How to call an ION API
Overview
This tutorial will help you learn how to call an ION API within the OS portal using Authorized API Calls and Postman–a popular tool for testing APIs. It will also offer guidance on integrating this process into your own client application, ensuring a smooth and efficient implementation.
Requirements
- Access to ION API Gateway
- Security role: IONAPI-Administrator
- Security role: IONAPI-User
- Infor U courses.
Tutorial
Difficulty: Medium
Estimated completion time: 45 Minutes
This tutorial will guide you through calling an ION API within the Infor OS portal using several OAuth scenarios, including Postman, a widely used tool for API testing. We’ll also give you some tips on how to implement this from your own client application.
How you call an ION API depends on the type of client application you are using. If an application is already authenticated with Infor OS, you will receive an Infor OS token, which can be used to call an ION API. This is an OAuth2 SAML Bearer Grant, the first scenario in the slide below.
To be logged into the Infor OS portal means you are already authenticated, so the same token that was issued to you via login for single sign-on can be reused if you are making an ION API call from the Infor OS portal or itself or within any of the other SSO authenticated applications.
We’ll call a simple API that will return the details of the currently logged-in user.
Login to the OS portal and select the API Gateway tab.
On the navigation menu in the upper left corner, select Available APIs. Here, you will see a list of various APIs and associated documentation registered by the API Gateway.
Search and select the IFS Service API.
Click on the Documentation tab.
Scroll to the IFSUser section, click on the GET /usermgt/v2/users/me API.
Currently the details are empty, click the Try it out button.
Click the Execute button.
You should see the field replaced by your personal details in the 200 success code.
You will also see there is a Bearer Token issued for this request.
This is the OAuth2 SAML Bearer Token type. The client application we used here is the Documentation page of the registered API itself.
The next OAuth Scenario involves calling mobile or web applications. In this case, the application is not yet authenticated within the Gateway. The user must authorize the mobile application to call the ION API on their behalf. This type of interaction uses the OAuth2 Authorization Code Grant.
NOTE: To demonstrate, we’ll use the Postman client instead of a mobile API Call from an authorized Mobile or web app application.
On the navigation menu select Authorized Apps, then select the + button to create a new authorized app.
In the Name field enter Postman Web App Demo. For the Type, choose Web Application, and in the Description field, enter Postman Web App. Enter the Postman Redirect URL In this example, we will use this https://oauth.pstmn.io/v1/browser-callback. The Authorized JavaScript Origins field will be the same callback URL.
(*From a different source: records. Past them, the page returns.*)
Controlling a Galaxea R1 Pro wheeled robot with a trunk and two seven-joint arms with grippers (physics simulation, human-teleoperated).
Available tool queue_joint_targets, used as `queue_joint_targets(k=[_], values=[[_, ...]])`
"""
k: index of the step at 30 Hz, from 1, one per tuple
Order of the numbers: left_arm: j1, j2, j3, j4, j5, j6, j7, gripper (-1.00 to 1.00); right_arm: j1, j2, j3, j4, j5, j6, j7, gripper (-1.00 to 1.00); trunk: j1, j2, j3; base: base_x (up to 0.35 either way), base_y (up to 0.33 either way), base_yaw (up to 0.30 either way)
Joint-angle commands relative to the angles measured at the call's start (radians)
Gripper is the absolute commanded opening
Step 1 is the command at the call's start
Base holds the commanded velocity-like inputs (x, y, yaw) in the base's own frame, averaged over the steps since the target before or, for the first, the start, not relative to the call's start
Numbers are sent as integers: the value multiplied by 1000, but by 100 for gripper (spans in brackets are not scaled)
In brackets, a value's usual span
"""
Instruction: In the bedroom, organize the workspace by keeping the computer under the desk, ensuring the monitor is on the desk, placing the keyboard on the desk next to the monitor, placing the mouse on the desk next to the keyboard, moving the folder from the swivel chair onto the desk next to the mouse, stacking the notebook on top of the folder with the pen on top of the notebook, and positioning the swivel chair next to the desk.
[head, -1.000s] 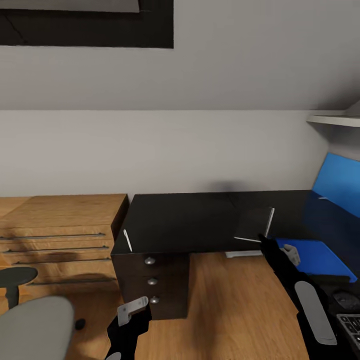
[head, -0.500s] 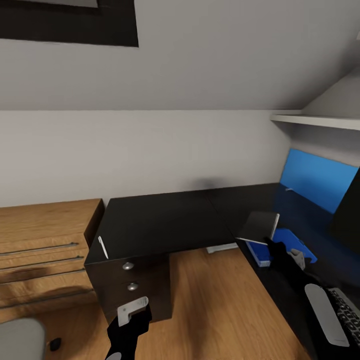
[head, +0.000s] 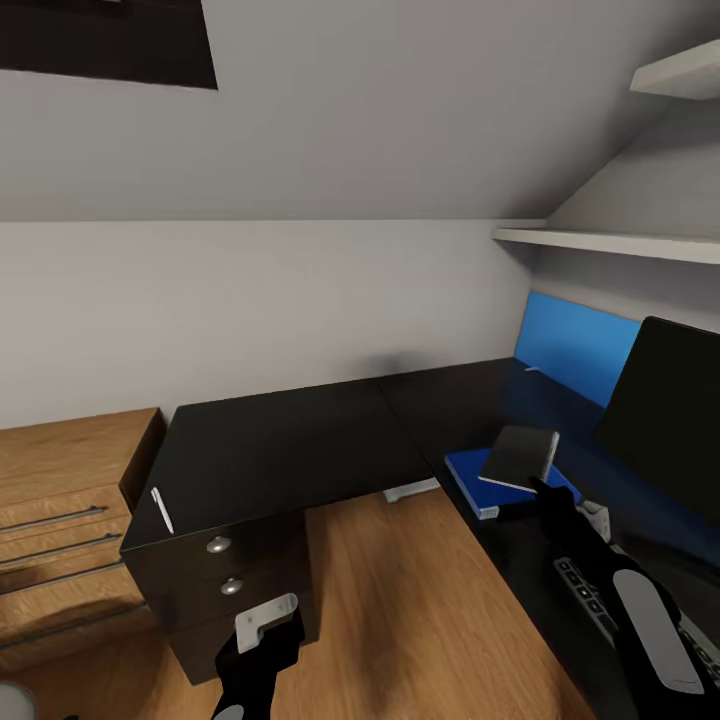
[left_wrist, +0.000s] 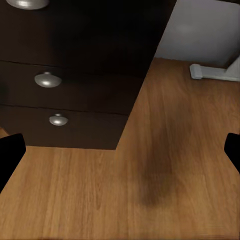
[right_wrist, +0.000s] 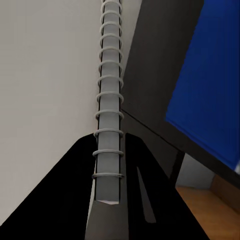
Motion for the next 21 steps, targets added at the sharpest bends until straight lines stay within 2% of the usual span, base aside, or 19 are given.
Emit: queue_joint_targets(k=[1,5,11,14,21], values=[[0,0,0,-2,4,5,5,100,-1,-1,-1,-1,-11,5,-3,-100,0,-1,-1,0,0,-24],[0,0,-1,-2,4,5,5,100,-1,0,-2,-2,-10,6,-3,-100,0,-1,-1,0,0,-11],[0,-22,-4,6,4,3,6,100,-1,9,1,-1,1,6,-5,-100,0,-1,-1,0,0,0],[0,-32,-4,6,4,3,6,100,-1,6,1,0,2,6,-6,-100,12,-22,-10,0,0,0],[0,-35,-4,6,4,3,7,100,-1,4,0,0,1,6,-4,-100,38,-71,-32,0,0,0]])
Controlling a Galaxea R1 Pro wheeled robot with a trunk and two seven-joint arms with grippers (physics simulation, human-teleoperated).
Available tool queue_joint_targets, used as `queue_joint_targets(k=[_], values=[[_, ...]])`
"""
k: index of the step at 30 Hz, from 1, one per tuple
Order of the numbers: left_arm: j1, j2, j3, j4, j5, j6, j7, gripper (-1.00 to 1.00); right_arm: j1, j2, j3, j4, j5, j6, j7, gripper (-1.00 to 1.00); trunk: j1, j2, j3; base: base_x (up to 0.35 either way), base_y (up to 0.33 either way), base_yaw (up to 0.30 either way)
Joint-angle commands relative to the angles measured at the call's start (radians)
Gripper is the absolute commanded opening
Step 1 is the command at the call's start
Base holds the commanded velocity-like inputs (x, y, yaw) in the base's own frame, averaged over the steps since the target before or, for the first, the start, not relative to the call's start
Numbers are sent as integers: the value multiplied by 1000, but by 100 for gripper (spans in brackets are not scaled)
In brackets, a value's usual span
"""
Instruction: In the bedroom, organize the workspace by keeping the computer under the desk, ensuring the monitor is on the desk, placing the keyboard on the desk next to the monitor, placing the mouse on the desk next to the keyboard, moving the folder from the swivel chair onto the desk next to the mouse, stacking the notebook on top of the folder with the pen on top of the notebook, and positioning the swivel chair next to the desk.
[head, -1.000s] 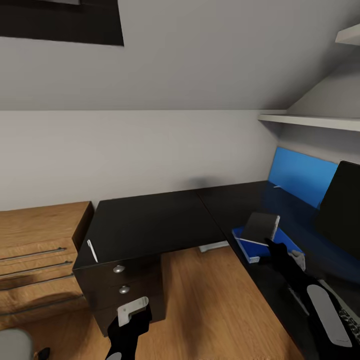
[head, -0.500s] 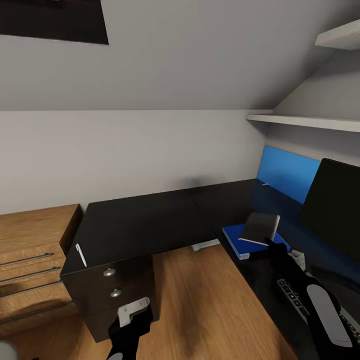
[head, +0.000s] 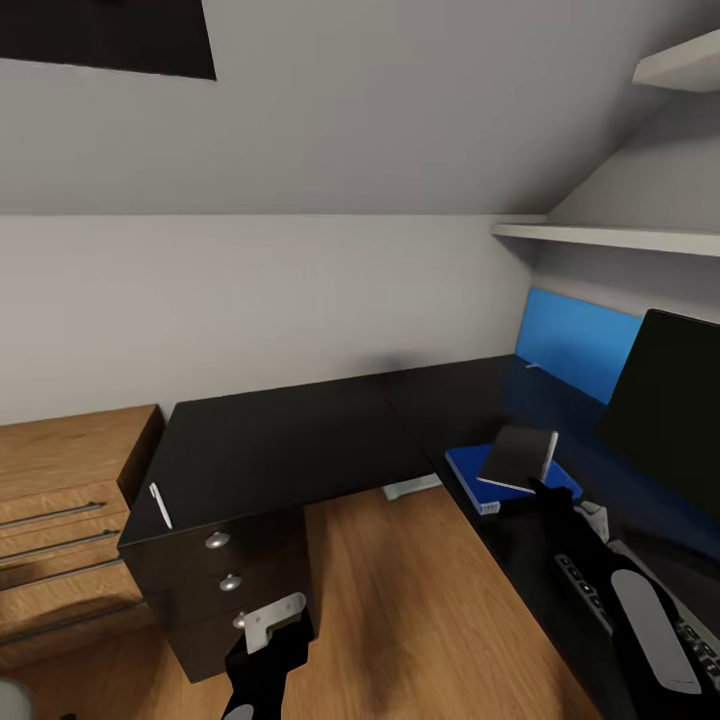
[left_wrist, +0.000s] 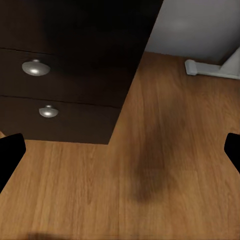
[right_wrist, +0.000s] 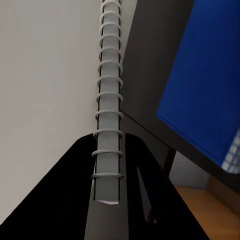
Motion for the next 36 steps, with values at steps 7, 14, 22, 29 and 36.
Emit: queue_joint_targets(k=[7,14,22,29,36], values=[[0,0,0,-2,4,4,5,100,-1,3,-3,-1,-10,2,-5,-100,27,-50,-23,0,0,0],[0,1,0,-2,5,4,5,100,-1,7,-2,-1,-16,-5,-9,-100,38,-71,-32,0,0,0],[0,3,0,18,4,9,-2,100,-1,7,-2,0,-17,-67,-14,-100,38,-71,-32,88,0,0],[0,3,1,21,5,5,-1,100,-1,7,-1,1,-17,-73,-14,-100,38,-71,-32,105,0,0],[0,3,0,21,4,4,-1,100,-1,7,-1,2,-17,-73,-13,-100,38,-71,-32,121,0,0]])
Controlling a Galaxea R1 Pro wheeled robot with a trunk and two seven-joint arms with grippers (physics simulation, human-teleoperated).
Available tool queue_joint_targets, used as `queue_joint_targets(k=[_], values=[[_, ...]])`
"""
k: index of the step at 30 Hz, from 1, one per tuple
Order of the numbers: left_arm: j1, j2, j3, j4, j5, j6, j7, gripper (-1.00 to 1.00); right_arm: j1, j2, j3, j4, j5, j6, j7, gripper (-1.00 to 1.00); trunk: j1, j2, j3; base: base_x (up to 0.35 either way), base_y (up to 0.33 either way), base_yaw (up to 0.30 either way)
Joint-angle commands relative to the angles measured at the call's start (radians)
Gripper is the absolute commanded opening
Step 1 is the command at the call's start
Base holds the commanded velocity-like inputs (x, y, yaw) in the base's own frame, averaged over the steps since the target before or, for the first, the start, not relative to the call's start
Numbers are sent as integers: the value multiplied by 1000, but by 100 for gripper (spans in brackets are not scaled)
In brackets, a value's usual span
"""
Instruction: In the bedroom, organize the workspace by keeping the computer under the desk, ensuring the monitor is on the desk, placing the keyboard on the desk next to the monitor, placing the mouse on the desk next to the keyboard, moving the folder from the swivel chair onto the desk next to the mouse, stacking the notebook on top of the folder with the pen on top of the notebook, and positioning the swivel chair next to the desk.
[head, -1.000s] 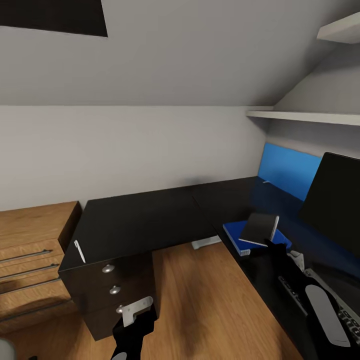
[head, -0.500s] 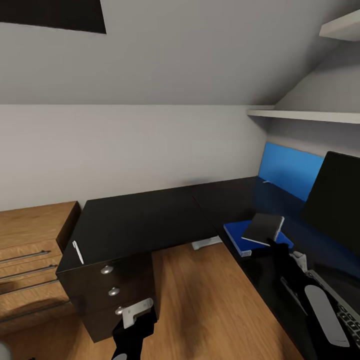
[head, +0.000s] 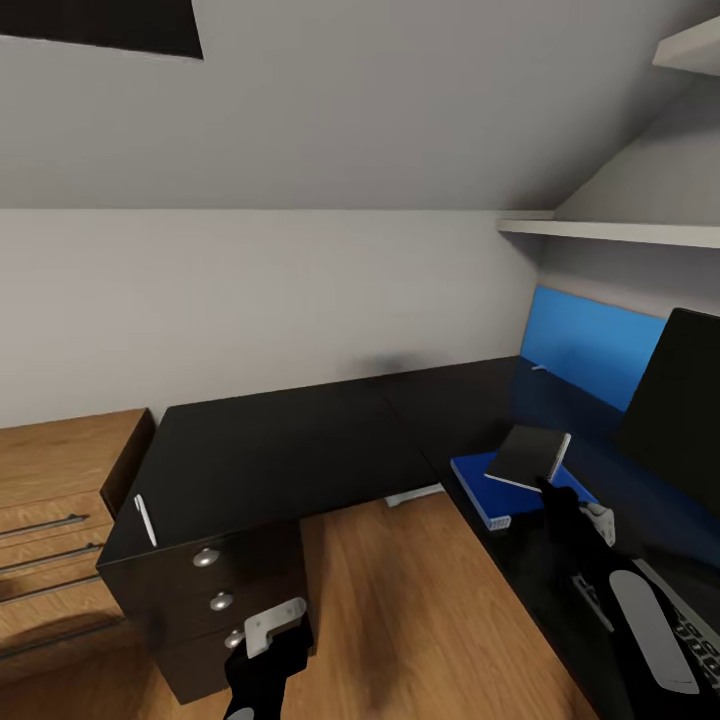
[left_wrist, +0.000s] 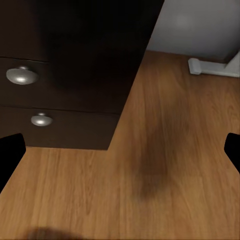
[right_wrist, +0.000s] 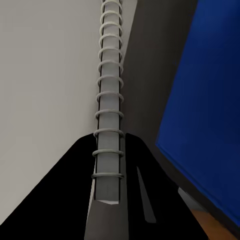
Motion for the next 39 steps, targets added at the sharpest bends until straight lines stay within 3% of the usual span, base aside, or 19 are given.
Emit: queue_joint_targets(k=[1,10,29,39], values=[[0,0,-1,-2,4,4,5,100,0,0,-2,-1,-10,5,-5,-100,0,0,-1,123,0,0],[0,0,-1,-3,5,4,6,100,0,-1,-4,-2,-11,6,-6,-100,0,0,-1,115,0,0],[0,-2,-2,-3,4,4,8,100,0,-2,-6,-3,-11,6,-7,-100,73,-133,-60,1,0,0],[0,-2,-2,-2,4,4,7,100,0,-2,-5,-3,-11,6,-7,-100,81,-147,-67,0,0,0]])
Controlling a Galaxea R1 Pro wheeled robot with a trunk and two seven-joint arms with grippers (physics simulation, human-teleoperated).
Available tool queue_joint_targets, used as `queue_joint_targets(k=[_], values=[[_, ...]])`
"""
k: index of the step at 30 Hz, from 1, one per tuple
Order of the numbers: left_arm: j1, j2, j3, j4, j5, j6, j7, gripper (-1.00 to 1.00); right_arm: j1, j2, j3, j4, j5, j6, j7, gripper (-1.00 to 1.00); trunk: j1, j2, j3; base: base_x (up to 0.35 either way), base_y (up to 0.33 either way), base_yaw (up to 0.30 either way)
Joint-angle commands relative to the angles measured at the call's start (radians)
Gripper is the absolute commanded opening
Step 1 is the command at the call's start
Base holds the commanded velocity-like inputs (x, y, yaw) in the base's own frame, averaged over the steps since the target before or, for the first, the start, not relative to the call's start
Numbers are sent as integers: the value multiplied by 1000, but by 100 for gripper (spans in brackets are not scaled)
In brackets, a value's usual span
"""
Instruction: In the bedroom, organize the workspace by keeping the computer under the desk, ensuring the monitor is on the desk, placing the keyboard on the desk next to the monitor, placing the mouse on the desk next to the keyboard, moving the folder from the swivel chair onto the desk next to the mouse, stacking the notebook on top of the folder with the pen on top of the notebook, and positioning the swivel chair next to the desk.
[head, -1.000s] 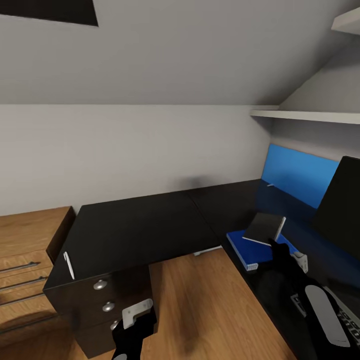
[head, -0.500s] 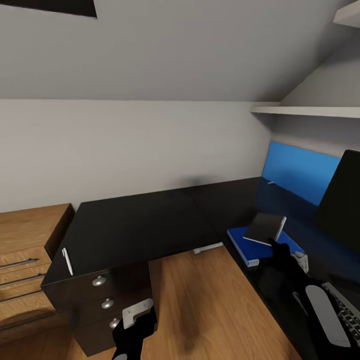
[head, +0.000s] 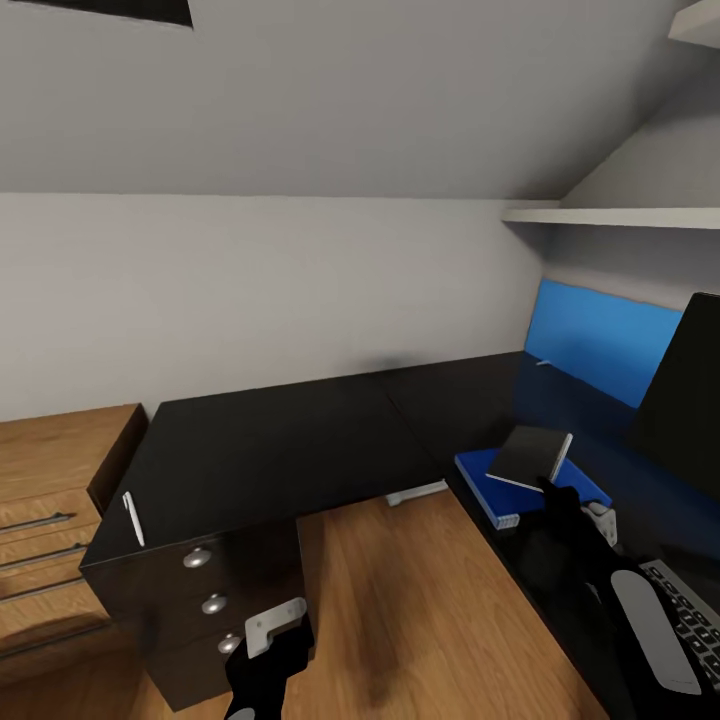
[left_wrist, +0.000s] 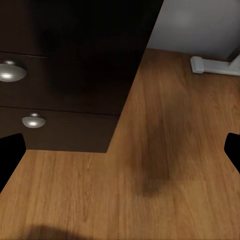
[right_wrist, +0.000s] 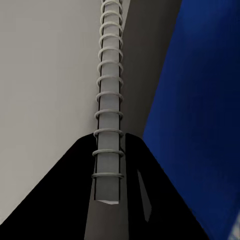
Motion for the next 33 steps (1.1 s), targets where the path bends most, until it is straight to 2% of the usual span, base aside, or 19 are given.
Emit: queue_joint_targets(k=[1,33], values=[[0,0,0,-2,4,4,5,100,0,0,-1,-1,-10,5,-6,-100,0,0,-1,0,0,0],[0,-2,0,-2,4,4,6,100,-1,0,0,-2,-8,3,-6,-100,0,0,-1,0,0,0]])
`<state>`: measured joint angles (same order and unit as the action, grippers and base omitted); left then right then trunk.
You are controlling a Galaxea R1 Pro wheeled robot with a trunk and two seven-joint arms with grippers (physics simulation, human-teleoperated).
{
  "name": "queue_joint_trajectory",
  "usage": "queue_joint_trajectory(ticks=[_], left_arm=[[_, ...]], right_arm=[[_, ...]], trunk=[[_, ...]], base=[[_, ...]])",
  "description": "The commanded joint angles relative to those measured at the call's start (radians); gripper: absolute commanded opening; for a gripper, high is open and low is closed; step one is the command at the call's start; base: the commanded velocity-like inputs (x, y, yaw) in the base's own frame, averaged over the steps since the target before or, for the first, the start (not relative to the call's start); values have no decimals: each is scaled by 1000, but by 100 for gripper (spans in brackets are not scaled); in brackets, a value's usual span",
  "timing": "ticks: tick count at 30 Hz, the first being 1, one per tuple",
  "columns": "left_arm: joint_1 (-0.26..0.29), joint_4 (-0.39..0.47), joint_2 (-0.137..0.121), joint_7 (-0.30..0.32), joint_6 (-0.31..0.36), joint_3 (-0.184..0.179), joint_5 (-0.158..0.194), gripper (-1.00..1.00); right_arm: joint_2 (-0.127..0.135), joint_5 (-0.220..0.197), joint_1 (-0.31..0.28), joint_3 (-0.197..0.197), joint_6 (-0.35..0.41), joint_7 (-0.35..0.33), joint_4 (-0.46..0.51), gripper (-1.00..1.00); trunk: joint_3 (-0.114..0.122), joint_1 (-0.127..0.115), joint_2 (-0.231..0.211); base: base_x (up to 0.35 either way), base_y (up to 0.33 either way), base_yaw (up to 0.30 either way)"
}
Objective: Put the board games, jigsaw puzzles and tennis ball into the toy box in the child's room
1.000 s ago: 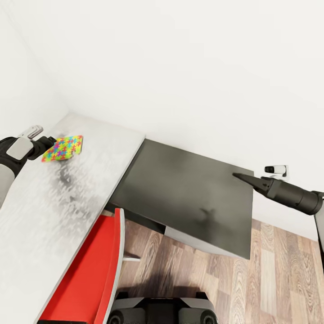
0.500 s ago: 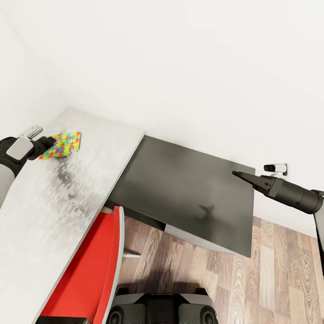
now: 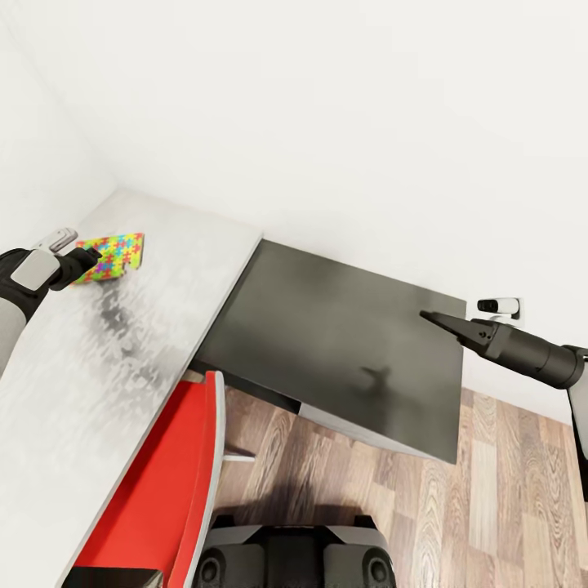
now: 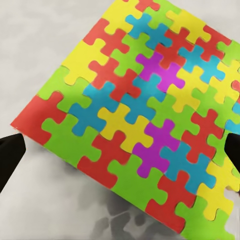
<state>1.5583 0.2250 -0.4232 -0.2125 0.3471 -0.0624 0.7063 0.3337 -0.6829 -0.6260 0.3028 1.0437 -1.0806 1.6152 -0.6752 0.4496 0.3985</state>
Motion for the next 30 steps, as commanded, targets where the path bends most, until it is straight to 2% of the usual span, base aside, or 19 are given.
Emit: queue_joint_trajectory(ticks=[1, 14, 30], left_arm=[[0, 2, -1, -7, 4, -7, 10, 100], [2, 2, -2, -9, 5, -7, 9, 100], [10, 4, -2, -23, 8, -7, 1, 100]], right_arm=[[0, 2, -1, 1, 4, -4, 0, 100], [4, 2, 3, 0, 4, -2, 0, 100], [5, 0, 7, 4, 4, 2, 0, 100]], trunk=[[-3, 0, 2], [-22, 0, 2], [-26, 0, 2]], base=[[0, 0, 0], [0, 0, 3], [0, 0, 1]])
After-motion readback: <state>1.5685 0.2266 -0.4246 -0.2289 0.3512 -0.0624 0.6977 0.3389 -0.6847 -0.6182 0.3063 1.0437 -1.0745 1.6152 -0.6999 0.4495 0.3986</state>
NOTE: In this tutorial, we signed in and configured Postman through the browser. https://web.postman.co/
Click Save.
The Gateway will generate your Client ID and Client Secret, click the Download Credentials button to download the credentials file.
Open and view the credentials file, which will look like this. The file holds the details to call the API and Postman.
Log into Postman and create a new request collection using the Authorization methods template; click the + sign in the top left corner and select the View more templates link, or you can click the + sign in the tab section.
NOTE: Again, in this tutorial, we signed in and configured Postman through the browser. https://web.postman.co/
Click the Authorization methods button.
Click the Use Template button.
On the Authorization methods collection, click on the eclipsis and select Add request.
On the New Request collection, click on the eclipsis and select Rename. Give the Collection a new name.
We will name it Authorization Code Grant.
Within the Params tab, enter the IFS Service /usermgt/V2/users/me ION API URL in the GET parameters field.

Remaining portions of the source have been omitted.